Coming off the heels of the 30th annual Miami Book Fair International in November, I also had the amazing opportunity to experience another book fair nearly 8,000 miles away in Sharjah, United Arab Emirates. The ten-day 32nd annual Sharjah International Book Fair claims the title as the fourth largest in the world, and rightfully so. It was impressive to experience their overwhelming love for books with over 1,000 exhibitors from 53 countries, books in 180 languages, over 300 international authors and publishers, and scores of book enthusiasts and school-aged children enthusiastically navigating from one exhibit to the next in search of the best books to read. The Sharjah International Book Fair is certainly an author’s and publisher’s dream and a book enthusiasts candy store.
This book fair was much more than just about books and included a variety of programs, events, discussions, poetry sessions, children’s activities, and even cooking demonstrations from British chef Ms. Cupcake whipping up vegan confections to an Indian chef sharing recipes for the best homemade Indian dishes. Perhaps the most interesting perspective on the lifestyle and sociopolitical climate of the UAE were the workshops on feminism, social networking and societal values, cultural identity and assimilation in a region as diverse as the UAE, and even a discussion on bringing up book worms in a digital divide. As an American experiencing this aspect of the Middle Eastern culture, it made me also consider our own societal norms and shifts in comparison to theirs.
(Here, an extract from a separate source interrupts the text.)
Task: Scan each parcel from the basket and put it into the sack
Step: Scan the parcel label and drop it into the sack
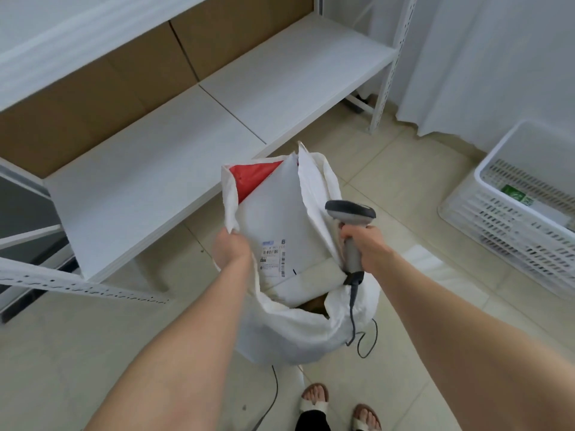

Nestled between Dubai and Abu Dhabi as the third largest emirate, Sharjah offered a more conservative and peaceful scenery of skyscrapers, plenty of waterfront green space and dining options, and picturesque opportunities to take breathtakingly beautiful photos. Being in Sharjah (and the UAE) also gave me a perfect opportunity to change some perceptions about the Middle East and the associated culture that are common among Westerners. As a woman traveling solo I felt very safe and secured.
Enamored with the opulence, glitz, and glamour of the UAE, I took the opportunity to take in some of the sites of a region of many superlatives – world’s tallest building, biggest mall, world’s only ‘seven-star’ hotel (if that even exists), and many other over the top features about the UAE. The wow factor of the UAE is its ability to blend beauty, culture, and landscape with a bustling energy comparable to New York City or Los Angeles. Even more fascinating was the diversity of the people living there from the emiratis, to Indians and Asians, to Europeans, Africans, and tons of American ex-pats, and everyone spoke English. As much as the culture is influenced by Islamic beliefs, the UAE is surprisingly very westernized and made me feel like I was at home.
Of course there are some sites and attractions that you can’t leave the UAE without seeing like the Burj Khalifa (world’s tallest building); the Burj Al Arab (if you can even get in) which is dubbed the world’s most luxurious hotel and an absolute beauty on the eyes; the Dubai Fountain which is the world’s largest choreographed fountain system; attempt to walk the Dubai Mall, which is the largest in the world and with a walk through aquarium and underwater zoo; The Mall of the Emirates featuring Ski Dubai which is the world’s largest indoor snow park; and be fascinated by the uber luxurious Atlantis resort at The Palm Jumeriah which is the largest manmade island that is also shaped like a palm tree. And of course you have to make your way to the Desert Safari and ride the camel and go sand dining, and it comes with a BBQ buffet and belly dancing show at the camp sight. All of these major attractions are enough to serve up the wow factor and keep you busy but it’s the little sights and the nooks and crannies here and there that really makes you fall in love with the UAE like the Souks aka marketplaces.
There’s no doubt that I enjoyed my travel to the UAE and visiting Sharjah and Dubai. As the ultimate source of lifestyle and entertainment interests of black Miami, Noire Miami is also about connecting the black experience to cultural experiences around the world and what better way to experience that than to travel. The diaspora generally doesn’t travel as much as the general population, but we dare you to challenge yourself and live, see, and do even if you have to do it solo as I did.